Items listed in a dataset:
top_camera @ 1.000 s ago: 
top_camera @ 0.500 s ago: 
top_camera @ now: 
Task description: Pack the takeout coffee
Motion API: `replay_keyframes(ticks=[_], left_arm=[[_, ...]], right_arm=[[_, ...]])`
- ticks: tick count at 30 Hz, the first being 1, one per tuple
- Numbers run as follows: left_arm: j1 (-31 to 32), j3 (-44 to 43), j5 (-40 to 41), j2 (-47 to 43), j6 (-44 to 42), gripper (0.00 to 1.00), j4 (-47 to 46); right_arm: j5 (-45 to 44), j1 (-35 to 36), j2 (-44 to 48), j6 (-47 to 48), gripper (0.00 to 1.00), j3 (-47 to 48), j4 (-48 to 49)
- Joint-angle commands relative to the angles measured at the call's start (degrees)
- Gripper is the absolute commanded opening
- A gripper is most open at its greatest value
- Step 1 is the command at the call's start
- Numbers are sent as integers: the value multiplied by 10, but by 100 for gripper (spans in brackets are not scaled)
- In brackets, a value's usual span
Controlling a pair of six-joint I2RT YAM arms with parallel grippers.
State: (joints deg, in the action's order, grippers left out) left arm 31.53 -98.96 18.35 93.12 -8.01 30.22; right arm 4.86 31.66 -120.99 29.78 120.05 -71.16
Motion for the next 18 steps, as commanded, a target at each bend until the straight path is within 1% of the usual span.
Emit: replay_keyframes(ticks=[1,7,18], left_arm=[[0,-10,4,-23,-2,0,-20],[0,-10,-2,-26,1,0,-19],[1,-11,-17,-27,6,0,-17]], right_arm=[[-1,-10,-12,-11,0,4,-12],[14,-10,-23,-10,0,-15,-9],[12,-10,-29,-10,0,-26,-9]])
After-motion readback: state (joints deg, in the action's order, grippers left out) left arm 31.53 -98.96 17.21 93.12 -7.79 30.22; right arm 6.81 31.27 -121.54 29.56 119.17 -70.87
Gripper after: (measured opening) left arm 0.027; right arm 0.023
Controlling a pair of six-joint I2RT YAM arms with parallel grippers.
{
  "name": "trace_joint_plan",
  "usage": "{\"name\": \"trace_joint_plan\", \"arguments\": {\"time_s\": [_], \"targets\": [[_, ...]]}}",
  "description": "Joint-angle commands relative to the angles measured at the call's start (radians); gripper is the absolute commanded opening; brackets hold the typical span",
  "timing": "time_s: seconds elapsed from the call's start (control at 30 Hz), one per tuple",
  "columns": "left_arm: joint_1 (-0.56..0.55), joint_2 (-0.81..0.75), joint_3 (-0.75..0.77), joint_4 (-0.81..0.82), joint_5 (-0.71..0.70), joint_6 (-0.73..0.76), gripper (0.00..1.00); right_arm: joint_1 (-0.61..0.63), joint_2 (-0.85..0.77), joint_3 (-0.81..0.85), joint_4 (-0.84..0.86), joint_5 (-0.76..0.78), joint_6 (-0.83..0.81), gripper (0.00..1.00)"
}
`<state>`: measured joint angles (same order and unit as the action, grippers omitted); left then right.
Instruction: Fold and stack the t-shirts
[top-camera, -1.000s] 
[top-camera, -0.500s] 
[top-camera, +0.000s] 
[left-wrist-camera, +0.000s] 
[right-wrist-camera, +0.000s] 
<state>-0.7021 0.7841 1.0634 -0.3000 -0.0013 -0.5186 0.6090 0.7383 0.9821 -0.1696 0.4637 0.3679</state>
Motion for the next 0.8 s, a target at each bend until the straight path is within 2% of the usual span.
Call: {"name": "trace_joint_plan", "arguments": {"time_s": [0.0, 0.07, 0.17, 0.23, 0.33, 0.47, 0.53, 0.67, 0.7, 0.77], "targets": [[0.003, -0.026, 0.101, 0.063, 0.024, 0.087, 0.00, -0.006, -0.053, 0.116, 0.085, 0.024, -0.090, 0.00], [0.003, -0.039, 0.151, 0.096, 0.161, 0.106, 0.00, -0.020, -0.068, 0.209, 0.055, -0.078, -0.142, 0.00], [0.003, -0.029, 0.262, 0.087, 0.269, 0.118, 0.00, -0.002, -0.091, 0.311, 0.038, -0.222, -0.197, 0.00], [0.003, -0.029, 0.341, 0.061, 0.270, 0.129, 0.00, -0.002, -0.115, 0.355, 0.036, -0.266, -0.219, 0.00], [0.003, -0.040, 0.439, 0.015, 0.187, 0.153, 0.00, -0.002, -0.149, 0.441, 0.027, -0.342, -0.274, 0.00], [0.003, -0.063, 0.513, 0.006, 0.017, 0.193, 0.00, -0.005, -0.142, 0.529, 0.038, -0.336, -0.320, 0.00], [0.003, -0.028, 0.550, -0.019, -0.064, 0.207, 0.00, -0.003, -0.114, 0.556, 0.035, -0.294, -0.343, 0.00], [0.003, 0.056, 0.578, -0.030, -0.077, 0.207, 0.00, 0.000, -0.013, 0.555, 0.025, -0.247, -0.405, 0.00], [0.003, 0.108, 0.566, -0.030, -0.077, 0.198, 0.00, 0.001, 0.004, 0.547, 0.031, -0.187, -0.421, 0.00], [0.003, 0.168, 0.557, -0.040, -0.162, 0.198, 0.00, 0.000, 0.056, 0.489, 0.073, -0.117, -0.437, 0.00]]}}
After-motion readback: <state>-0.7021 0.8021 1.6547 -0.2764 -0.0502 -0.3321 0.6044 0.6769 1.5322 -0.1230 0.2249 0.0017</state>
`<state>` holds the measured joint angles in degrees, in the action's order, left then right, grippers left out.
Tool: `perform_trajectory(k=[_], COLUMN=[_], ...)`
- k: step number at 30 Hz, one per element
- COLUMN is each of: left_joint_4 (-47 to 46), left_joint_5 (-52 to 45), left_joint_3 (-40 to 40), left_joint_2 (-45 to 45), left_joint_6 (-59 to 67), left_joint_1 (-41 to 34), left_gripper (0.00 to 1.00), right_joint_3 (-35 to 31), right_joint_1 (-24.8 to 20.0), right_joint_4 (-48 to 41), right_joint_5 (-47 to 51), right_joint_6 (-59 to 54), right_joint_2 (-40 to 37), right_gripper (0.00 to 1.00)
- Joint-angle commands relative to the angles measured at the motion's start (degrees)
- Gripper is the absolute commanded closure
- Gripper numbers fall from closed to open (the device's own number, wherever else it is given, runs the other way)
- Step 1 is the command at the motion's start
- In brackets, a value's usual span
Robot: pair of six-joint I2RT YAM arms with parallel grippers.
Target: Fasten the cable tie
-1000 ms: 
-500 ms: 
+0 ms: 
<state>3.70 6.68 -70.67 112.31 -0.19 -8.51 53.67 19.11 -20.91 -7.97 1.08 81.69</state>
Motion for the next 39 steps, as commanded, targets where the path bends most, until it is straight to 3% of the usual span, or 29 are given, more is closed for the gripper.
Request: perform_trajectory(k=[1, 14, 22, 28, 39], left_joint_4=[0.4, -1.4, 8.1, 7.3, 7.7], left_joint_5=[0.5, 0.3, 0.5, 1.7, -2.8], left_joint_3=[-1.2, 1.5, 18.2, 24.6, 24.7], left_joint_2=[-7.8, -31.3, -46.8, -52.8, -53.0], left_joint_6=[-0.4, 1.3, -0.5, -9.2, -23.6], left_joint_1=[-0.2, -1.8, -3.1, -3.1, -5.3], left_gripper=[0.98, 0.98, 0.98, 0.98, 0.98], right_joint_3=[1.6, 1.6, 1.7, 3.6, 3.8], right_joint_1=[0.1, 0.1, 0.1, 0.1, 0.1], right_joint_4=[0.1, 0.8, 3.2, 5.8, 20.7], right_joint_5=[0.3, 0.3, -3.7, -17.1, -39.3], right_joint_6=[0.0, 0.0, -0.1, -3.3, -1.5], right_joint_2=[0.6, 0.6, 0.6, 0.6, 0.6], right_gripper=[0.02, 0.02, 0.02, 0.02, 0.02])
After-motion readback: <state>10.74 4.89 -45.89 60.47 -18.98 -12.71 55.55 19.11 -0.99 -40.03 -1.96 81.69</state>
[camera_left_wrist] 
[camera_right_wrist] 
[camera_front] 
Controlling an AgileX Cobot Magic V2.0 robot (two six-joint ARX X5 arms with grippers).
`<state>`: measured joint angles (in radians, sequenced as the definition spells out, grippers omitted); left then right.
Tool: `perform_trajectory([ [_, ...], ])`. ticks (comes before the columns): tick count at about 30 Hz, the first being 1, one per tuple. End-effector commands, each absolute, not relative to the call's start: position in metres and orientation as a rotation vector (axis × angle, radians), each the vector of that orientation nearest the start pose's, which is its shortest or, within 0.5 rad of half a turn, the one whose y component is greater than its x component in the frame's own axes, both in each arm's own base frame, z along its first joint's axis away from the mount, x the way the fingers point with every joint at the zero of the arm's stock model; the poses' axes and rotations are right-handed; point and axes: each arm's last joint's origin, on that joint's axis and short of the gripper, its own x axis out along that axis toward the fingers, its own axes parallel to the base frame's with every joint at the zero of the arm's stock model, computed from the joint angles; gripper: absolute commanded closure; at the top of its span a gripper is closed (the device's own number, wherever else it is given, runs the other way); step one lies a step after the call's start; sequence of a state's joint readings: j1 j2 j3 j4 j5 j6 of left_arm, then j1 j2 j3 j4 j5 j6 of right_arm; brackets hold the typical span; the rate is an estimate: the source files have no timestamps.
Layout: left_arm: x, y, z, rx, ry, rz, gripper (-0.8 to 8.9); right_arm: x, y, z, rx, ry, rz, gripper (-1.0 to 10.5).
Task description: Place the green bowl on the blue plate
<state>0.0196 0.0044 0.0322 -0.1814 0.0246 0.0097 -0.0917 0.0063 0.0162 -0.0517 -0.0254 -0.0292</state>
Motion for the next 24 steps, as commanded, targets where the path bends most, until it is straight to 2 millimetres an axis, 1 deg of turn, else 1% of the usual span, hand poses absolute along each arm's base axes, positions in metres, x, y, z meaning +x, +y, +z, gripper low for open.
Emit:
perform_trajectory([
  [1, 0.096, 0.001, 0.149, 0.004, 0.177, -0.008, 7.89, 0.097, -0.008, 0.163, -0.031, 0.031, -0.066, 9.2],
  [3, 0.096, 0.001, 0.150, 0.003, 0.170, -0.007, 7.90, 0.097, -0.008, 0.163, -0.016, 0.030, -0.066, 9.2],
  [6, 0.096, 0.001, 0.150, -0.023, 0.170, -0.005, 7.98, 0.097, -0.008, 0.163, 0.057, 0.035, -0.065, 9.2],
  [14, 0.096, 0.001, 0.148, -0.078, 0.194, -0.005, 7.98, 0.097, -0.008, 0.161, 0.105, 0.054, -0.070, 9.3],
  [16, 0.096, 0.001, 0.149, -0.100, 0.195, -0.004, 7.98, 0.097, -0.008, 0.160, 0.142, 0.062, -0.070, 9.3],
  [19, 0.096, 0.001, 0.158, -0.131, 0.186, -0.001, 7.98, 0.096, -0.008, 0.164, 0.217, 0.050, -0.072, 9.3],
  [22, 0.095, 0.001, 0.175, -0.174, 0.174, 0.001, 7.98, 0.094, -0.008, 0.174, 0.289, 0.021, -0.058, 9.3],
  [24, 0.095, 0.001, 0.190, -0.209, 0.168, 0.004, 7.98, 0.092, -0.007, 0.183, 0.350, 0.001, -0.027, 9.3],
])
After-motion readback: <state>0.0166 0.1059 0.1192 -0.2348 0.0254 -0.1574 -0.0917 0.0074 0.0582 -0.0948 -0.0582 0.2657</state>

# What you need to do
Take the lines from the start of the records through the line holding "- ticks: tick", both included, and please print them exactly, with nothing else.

# Completed exercise
top_camera @ 1.000 s ago: 
top_camera @ 0.500 s ago: 
top_camera @ now: 
Task description: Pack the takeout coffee
Motion API: `replay_keyframes(ticks=[_], left_arm=[[_, ...]], right_arm=[[_, ...]])`
- ticks: tick count at 30 Hz, the first being 1, one per tuple

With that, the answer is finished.